## Data storage

Data from this notebook will be stored at : `/media3/CRP7/hosts/data/homogenized`

## Data Format

The columns available in the alert package are described [here](https://fink-portal.org/api/v1/columns). 

Further explanation about the schema is given by ZTF [in this document](https://irsa.ipac.caltech.edu/data/ZTF/docs/ztf_explanatory_supplement.pdf). 

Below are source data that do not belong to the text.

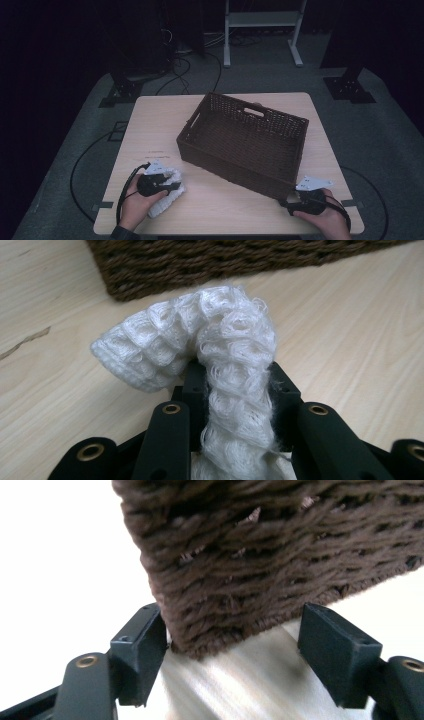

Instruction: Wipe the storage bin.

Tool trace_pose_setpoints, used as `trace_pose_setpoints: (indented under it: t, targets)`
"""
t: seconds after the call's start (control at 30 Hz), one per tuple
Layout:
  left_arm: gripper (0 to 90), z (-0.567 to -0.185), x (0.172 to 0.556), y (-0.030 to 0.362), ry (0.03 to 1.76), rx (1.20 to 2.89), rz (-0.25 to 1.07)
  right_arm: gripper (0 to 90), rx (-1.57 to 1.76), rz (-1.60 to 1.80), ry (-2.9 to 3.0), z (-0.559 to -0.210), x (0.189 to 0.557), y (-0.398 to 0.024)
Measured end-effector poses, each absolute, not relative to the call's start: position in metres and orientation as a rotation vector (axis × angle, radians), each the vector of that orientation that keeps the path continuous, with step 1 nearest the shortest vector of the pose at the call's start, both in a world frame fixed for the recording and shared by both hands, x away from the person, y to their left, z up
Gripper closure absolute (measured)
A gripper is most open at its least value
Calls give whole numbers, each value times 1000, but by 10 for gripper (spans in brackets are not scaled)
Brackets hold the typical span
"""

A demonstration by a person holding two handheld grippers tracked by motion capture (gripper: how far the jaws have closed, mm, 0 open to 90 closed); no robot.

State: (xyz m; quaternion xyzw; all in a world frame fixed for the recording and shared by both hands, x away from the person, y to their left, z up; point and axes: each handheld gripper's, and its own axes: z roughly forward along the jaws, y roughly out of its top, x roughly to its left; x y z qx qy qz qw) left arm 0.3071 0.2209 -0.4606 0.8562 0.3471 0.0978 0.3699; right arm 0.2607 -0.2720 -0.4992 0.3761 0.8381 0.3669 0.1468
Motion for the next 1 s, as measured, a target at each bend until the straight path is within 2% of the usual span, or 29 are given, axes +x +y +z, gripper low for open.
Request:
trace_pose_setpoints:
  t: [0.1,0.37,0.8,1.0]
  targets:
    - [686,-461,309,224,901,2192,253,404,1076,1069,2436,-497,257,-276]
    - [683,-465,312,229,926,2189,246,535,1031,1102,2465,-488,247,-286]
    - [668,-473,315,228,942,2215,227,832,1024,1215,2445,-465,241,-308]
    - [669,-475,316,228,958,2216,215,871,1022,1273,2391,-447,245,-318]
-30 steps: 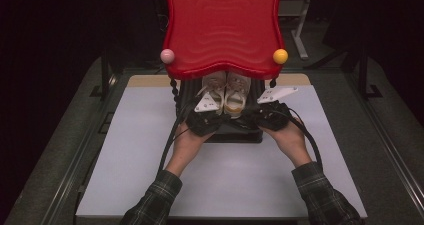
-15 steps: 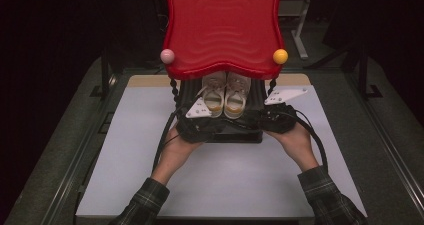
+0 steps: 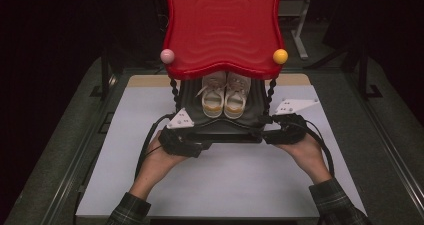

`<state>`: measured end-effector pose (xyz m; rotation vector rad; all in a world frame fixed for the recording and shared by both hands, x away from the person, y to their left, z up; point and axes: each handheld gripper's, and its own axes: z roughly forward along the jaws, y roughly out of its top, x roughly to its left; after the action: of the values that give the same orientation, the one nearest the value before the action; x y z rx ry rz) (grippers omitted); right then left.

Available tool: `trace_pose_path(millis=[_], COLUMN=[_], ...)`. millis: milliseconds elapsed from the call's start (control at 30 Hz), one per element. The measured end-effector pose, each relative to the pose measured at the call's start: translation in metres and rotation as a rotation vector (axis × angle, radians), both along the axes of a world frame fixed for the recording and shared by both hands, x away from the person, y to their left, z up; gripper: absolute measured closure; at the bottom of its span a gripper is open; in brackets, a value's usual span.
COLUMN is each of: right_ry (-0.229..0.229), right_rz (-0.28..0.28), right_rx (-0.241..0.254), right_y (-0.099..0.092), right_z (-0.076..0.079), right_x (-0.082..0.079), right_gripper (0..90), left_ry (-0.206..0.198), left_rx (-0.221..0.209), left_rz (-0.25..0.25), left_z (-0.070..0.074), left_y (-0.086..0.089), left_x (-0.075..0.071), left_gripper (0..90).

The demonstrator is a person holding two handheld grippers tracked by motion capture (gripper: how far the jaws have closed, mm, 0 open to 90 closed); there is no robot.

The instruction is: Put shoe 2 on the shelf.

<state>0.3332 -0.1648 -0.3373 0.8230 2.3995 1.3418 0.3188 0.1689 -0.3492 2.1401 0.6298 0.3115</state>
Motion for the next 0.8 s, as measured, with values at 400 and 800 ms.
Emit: trace_pose_path(millis=[400,800], right_ry=[0.061,0.09], right_rz=[-0.064,-0.202], right_rx=[-0.001,-0.045], right_y=[-0.042,-0.078], right_z=[-0.028,-0.061], right_x=[-0.026,-0.048], right_gripper=[34.9,18.2], left_ry=[0.024,0.041], left_rx=[0.028,0.066], left_rz=[0.081,0.155], left_z=[-0.022,-0.056], left_y=[0.049,0.102], left_x=[-0.03,-0.054], left_gripper=[19.5,17.4])
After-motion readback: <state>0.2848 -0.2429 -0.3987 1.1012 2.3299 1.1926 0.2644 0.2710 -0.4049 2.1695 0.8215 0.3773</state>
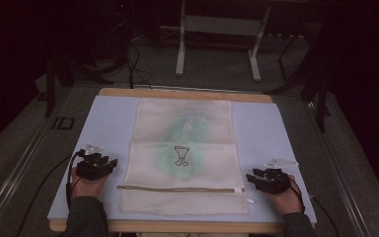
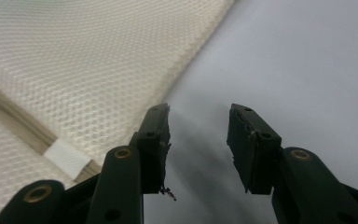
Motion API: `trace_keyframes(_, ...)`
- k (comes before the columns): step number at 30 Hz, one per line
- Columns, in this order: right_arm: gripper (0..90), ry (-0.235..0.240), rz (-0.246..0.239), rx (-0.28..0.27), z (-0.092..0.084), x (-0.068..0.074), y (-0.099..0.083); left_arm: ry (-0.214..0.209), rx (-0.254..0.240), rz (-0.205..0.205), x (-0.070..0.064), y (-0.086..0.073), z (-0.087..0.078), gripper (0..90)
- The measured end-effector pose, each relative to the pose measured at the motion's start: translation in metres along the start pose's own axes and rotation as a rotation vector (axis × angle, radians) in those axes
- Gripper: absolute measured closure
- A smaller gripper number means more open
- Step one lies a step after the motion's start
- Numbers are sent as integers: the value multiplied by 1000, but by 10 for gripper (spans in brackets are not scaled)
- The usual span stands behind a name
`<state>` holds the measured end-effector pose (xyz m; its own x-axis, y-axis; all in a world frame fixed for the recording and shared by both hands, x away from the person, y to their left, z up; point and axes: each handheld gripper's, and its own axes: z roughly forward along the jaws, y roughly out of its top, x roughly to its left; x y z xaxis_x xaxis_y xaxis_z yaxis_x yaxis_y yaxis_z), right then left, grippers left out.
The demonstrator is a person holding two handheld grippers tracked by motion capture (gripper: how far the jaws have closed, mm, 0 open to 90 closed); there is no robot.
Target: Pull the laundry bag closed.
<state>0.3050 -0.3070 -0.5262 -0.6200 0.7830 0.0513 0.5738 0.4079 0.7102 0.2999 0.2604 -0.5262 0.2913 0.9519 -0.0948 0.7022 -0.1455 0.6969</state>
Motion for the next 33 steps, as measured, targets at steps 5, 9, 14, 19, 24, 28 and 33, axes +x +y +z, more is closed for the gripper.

Meaning of columns (full list [here](https://fink-portal.org/api/v1/columns)):

fwhm:  "Full Width Half Max assuming a Gaussian core, from SExtractor (pixels)"  
aimage:  "Windowed profile RMS afloat minor axis from SExtractor (pixels)"  
bimage: "Windowed profile RMS afloat minor axis from SExtractor (pixels)"  
isdiffpos: "t or 1 => candidate is from positive (sci minus ref) subtraction; f or 0 => candidate is from negative (ref minus sci) subtraction"  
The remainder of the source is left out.